In December 2017, PURA approved new tariffs for the Southern Connecticut Gas Company (SCG) effective January 1, 2018 for a three-year rate plan with rate increases of $2 million, $5 million and $5 million in 2018, 2019 and 2020, respectively. The new tariffs also include an RDM and Distribution Integrity Management Program (DIMP) mechanism similar to the mechanisms authorized for Connecticut Natural Gas Corporation (CNG), ESM, the amortization of certain regulatory liabilities (most notably accumulated hardship deferral balances and certain accumulated deferred income taxes) and tariff increases based on a ROE of 9.25% and approximately 52% equity level. Any dollars due to customers from the ESM will be first applied against any environmental regulatory asset balance as defined in the settlement agreement (if one exists at that time) or refunded to customers through a bill credit if such environmental regulatory asset balance does not exist.
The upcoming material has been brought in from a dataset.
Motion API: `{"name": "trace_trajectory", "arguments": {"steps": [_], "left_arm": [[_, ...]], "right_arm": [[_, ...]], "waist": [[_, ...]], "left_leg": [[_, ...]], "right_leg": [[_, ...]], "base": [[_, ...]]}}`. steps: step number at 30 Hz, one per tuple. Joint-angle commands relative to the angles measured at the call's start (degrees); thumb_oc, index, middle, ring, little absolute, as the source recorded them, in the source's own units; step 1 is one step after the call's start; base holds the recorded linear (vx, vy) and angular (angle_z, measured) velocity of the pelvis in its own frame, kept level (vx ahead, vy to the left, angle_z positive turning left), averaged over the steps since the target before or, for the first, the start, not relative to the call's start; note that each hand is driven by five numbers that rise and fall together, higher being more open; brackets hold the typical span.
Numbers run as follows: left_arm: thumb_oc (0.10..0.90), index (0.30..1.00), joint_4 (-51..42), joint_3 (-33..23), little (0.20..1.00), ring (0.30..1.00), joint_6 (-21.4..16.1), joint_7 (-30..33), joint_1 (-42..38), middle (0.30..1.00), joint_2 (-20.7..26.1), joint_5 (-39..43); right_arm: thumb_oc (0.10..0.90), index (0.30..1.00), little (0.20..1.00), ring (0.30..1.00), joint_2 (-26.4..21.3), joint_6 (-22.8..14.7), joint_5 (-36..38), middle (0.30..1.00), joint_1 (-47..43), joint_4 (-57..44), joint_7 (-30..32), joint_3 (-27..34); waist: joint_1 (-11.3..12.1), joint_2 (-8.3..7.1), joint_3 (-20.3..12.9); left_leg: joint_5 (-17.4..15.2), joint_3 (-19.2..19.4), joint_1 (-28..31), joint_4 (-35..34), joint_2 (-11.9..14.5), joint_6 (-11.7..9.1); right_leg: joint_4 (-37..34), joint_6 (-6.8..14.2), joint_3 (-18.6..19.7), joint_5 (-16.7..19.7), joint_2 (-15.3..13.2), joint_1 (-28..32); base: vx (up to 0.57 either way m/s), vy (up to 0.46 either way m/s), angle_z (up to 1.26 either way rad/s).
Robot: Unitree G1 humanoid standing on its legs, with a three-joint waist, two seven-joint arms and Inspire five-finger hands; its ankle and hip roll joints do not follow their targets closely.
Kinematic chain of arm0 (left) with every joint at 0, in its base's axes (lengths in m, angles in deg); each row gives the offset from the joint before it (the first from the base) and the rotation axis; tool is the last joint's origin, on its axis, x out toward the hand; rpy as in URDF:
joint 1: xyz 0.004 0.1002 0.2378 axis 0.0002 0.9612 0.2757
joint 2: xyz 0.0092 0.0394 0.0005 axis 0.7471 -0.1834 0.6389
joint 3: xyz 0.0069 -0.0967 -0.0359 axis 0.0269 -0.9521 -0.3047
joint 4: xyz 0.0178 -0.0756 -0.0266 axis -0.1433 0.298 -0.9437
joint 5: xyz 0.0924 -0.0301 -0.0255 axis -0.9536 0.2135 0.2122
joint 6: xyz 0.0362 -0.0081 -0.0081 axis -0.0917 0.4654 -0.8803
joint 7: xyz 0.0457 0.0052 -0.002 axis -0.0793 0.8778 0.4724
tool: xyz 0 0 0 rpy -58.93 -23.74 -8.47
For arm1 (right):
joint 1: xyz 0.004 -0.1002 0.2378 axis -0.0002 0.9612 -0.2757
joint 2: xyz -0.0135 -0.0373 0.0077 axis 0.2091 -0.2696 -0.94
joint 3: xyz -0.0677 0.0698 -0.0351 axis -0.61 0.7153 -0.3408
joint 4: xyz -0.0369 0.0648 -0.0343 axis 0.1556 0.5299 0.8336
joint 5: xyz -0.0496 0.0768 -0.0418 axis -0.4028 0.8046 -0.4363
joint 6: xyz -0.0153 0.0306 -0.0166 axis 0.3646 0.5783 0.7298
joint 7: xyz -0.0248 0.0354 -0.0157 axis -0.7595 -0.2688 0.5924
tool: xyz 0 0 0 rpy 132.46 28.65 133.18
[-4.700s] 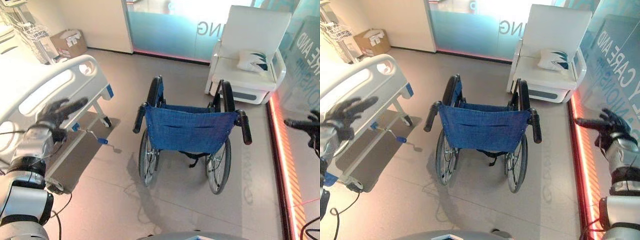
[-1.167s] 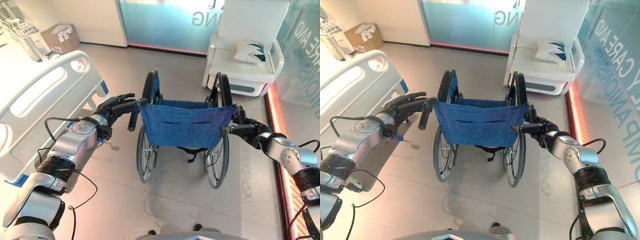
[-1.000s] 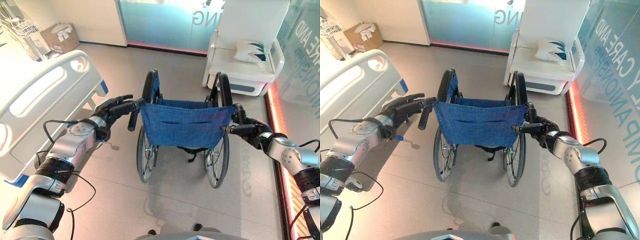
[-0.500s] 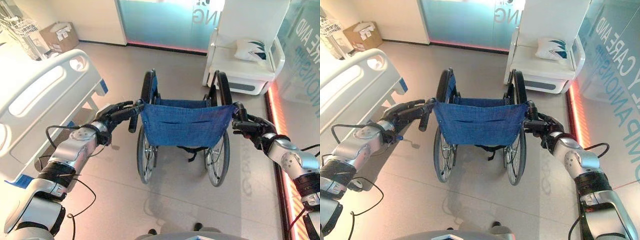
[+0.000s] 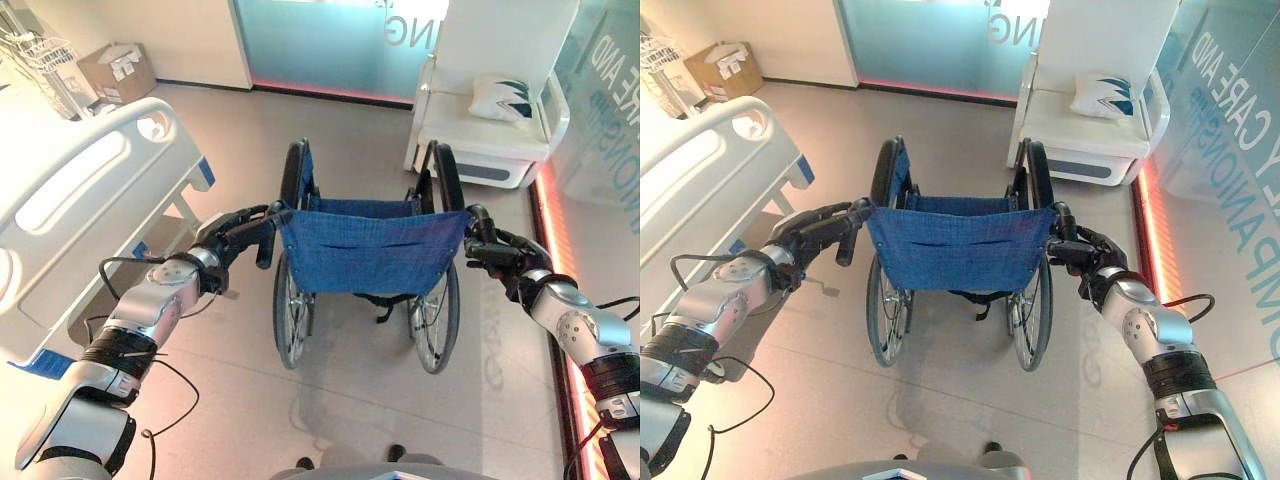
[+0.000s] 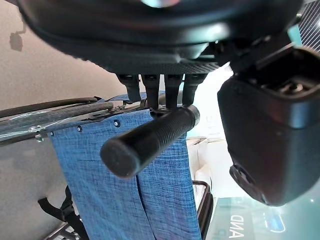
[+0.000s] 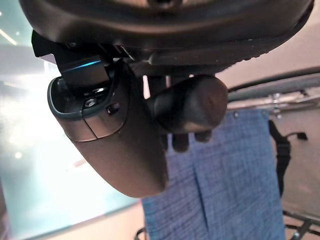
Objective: Push the wheelchair next to the bed
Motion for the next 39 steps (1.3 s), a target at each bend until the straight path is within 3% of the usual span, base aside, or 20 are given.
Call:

In December 2018, PURA approved new tariffs for CNG effective January 1, 2019 for a three-year rate plan with rate increases of $10 million, $5 million and $5 million in 2019, 2020 and 2021, respectively. The new tariffs continued the RDM and DIMP mechanism. ESM and tariff increases are based on an ROE of 9.30% and an equity ratio of 54.00% in 2019, 54.50% in 2020 and 55.00% in 2021.
On January 18, 2019, the DPU approved new distribution rates for BGC providing for a $2 million distribution base rate increase effective February 1, 2019 (with a make-whole provision back to January 1, 2019), and an additional $1 million base distribution increase effective November 1, 2019, if certain investments are made by BGC. The distribution rate increase is based on a 9.70% ROE and 55% equity ratio. The new tariffs provide for the implementation of an RDM and pension expense tracker and also provide that BGC will not file to change base distribution rates to become effective before November 1, 2021.
Regulatory assets and liabilities
The regulatory assets and regulatory liabilities shown in the tables below result from various regulatory orders that allow for the deferral and/or reconciliation of specific costs. Regulatory assets and regulatory liabilities are classified as current when recovery or refund in the coming year is allowed or required through a specific order or when the rates related to a specific regulatory asset or regulatory liability are subject to automatic annual adjustment.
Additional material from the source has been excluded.